Но не успел он принять еще никакого решения, как наверху требовательно взвыла сирена. Иван Великий ловко спрыгнул с койки в полной боевой готовности.
— Прибыли, — сказал он, поправляя фуражку.
Артем первым выбежал на палубу. Сбавив ход, «Решительный» приближался к обрывистому берегу. От деревни, перемахивая через ограды, по огородам бежали ребятишки.
Под обрывом, у самой воды, стоял на песке большой мужик. Был он босой и простоволосый и так растрепан, как будто бы только что проснулся. Голубая рубашка помята, светлые волосы лежали, как ворох соломы, сорванный ветром с воза. На темном лице сверкала ослепительная белозубая улыбка. Он приветственно размахивал длинными руками и что-то орал, показывая место, куда надо пристать. Неразговорчивый механик бросил чалку. Заскрежетав килем, катер ткнулся в песчаный берег.
— Сам бригадир, Афанасий Николаевич! — с непонятной восторженностью объявил Зиновий Кириллович. — Под турахом, но в меру. В самый раз мы подгадали.
Что такое турах, под которым находился бригадир, было понятно. Но почему такое состояние бригадира считается самым подходящим для дела, по которому они сюда приехали? Вот этого Артем так и не понял.
Материал для репортажа? Не совсем зная, что это такое, Артем мог только смутно догадываться о безграничности этого понятия. А что такое сам репортаж? Фотография какой-то значительной секунды жизни, замечательного события. И, как каждая фотография, репортаж показывает уже совершенное, прошедшее, промелькнувшее. Вчерашний день.
Вчерашний день. Стоит ли тогда городить огород? Нет, тут что-то не так. Эта речушка, которую скоро будут почтительно называть морем, уже и катер приспособили для большой воды и для высокой волны; Генка — капитан катера, он рвется вывести свою посудину на широкий морской простор; и эти леса и поля — все это для будущего. О ребятишках, которые пока что носятся по берегу, нечего и говорить: они только и мечтают о будущем и чтобы поскорее вырасти.
Нет, все это не втиснешь ни в какую фотографию. Репортаж — это скорей всего призыв, а призыв — это будущее. И то, что он сейчас видит и слышит, что впитывает всем своим существом — все только строительный материал, сваленный в огромную кучу. Какой мастер должен быть, чтобы выбрать главное из этой кучи, чтобы построить хорошее здание? Какой мастер!
Считая себя разве что подмастерьем, и притом довольно бездарным, Артем пока только слушал да смотрел. А что к чему, этого он пока не понимал. Вот, например, такой разговор:
— А ты к нам зачем? — спросил бригадир жизнерадостно у Ивана Великого.
— Твои грехи исправлять, — ответил тот.
Услыхав в этих словах неприкрытый укор, осуждение какого-то своего действия или, вернее, бездействия, бригадир, однако, не утратил жизнерадостности.
— О! — воскликнул он. — Таких грехов у нас вроде и нету. Против закона…
— Значит, есть. Старуха у вас тут живет упорная.
— Это Анфиса-то?
— Переселяться отказывается, а ты ей потворствуешь. Слабинку проявляешь.
— Так мне за нее уже вмазали предупреждение.
— Правильно. Порядок надо соблюдать.
Афанасий Николаевич приуныл.
— Говорил я представителю Камгэса. Предупреждал: поддадут мне за эту чуткость по задней мягкости. А он стишки преподнес. Природа, говорит, сияет. Вот тебе и засияла. Двое с одной старухой не сладили.

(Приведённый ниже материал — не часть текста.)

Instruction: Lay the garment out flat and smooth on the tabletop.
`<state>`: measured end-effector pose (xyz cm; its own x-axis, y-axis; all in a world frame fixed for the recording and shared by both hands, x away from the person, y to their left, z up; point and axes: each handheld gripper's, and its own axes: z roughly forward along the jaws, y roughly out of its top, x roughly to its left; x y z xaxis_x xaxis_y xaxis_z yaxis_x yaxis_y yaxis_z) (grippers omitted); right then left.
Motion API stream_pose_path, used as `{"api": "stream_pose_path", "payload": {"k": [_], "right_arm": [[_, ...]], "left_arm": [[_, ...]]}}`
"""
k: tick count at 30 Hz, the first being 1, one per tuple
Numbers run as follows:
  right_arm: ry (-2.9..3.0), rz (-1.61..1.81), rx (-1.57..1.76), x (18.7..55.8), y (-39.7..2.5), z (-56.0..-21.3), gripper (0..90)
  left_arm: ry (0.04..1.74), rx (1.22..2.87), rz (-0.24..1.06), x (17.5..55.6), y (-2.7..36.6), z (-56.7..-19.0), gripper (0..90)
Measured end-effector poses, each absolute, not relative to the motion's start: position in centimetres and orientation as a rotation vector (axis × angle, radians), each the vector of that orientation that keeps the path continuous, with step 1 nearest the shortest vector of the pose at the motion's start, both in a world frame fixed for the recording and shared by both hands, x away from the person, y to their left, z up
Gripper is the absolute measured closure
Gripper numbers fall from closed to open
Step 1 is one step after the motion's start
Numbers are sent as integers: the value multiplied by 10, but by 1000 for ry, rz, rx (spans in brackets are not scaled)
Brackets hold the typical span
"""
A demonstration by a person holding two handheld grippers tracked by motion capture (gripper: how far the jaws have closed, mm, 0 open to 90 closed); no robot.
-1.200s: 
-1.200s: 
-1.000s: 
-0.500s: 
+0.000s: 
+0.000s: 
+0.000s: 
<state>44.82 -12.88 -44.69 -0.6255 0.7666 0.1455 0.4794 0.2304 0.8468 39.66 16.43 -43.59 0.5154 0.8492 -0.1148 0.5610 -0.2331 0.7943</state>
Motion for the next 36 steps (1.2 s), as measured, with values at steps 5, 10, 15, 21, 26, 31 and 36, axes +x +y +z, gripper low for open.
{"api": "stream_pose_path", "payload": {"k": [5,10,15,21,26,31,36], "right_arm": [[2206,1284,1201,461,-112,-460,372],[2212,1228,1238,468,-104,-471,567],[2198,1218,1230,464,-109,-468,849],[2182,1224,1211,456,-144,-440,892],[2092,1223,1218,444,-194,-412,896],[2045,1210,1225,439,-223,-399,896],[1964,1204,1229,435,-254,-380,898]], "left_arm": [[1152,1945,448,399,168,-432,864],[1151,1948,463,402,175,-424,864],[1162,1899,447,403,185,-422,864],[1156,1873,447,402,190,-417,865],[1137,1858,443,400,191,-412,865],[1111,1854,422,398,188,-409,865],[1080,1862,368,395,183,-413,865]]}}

Бригадир снова оживился и сказал с непонятной угрозой:
— Ты вот третий будешь…
— Я? — Милиционер приосанился, подтянулся.

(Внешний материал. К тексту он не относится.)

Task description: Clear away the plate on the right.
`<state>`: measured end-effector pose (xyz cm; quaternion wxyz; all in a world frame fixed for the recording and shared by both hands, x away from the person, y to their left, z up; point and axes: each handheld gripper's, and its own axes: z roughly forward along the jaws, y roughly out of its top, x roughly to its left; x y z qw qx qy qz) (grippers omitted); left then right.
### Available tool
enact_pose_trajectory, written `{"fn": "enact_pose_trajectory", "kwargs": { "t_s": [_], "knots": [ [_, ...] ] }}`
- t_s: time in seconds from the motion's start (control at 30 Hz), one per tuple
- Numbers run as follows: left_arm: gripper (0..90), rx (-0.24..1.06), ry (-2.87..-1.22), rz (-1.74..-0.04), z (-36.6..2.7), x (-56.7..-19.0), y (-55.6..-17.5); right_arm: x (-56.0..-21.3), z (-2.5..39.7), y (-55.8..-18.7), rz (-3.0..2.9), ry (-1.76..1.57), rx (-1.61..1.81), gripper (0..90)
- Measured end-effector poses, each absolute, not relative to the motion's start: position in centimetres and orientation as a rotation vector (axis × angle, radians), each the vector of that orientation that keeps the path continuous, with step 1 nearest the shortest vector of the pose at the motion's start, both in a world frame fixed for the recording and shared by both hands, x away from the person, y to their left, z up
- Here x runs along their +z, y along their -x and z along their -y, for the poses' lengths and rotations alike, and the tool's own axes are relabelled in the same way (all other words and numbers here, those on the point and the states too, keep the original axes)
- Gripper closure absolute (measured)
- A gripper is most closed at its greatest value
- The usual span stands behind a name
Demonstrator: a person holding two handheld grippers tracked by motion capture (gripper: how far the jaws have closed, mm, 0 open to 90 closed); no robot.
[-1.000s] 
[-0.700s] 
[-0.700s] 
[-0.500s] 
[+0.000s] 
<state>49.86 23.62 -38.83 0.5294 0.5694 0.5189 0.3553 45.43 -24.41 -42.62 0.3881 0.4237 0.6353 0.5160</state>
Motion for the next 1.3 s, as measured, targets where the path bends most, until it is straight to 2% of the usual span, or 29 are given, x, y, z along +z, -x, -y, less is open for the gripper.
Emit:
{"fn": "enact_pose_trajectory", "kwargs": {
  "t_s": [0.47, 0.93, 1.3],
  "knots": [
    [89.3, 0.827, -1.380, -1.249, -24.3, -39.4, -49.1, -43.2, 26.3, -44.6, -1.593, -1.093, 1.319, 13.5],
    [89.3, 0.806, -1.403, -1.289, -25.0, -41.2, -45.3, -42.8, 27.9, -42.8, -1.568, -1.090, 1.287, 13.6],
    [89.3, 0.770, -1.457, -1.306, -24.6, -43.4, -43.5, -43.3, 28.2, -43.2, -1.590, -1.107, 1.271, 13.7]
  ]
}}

— Отступишь ты, — уже открыто злорадствовал бригадир. — Такие форсистые, как ты, для нее — семечки.
— Что же она, законы лучше меня знает?
— Ничего она не знает и знать не хочет! — торжествовал бригадир. — Одно она знает: нет у нас такого закона, чтобы человека обидеть.
— Интересная у вас старушка, — продолжал Иван Великий, — надо с ней потолковать. Грехи ваши исправить.
Он сейчас же собрался пойти на Старый Завод, и Артем, узнав, что это недалеко, сказал, что он тоже хочет увидеть необыкновенную старуху, которая восстала против такой могучей организации, как Гидрострой, и пока что выстояла.
— Есть идея, — провозгласил Михаил Калинов, — отправиться всем кагалом. Вернее уговорим старуху-то.
Еще никто не успел высказать своего отношения к этой идее, а бригадир первым подхватил ее с нетрезвым энтузиазмом. Он заявил, что это очень здорово, если все явятся на Старый Завод, тогда уж упорная старуха наверняка не устоит. И зачем же идти, ноги бить, когда можно запрячь лошадей?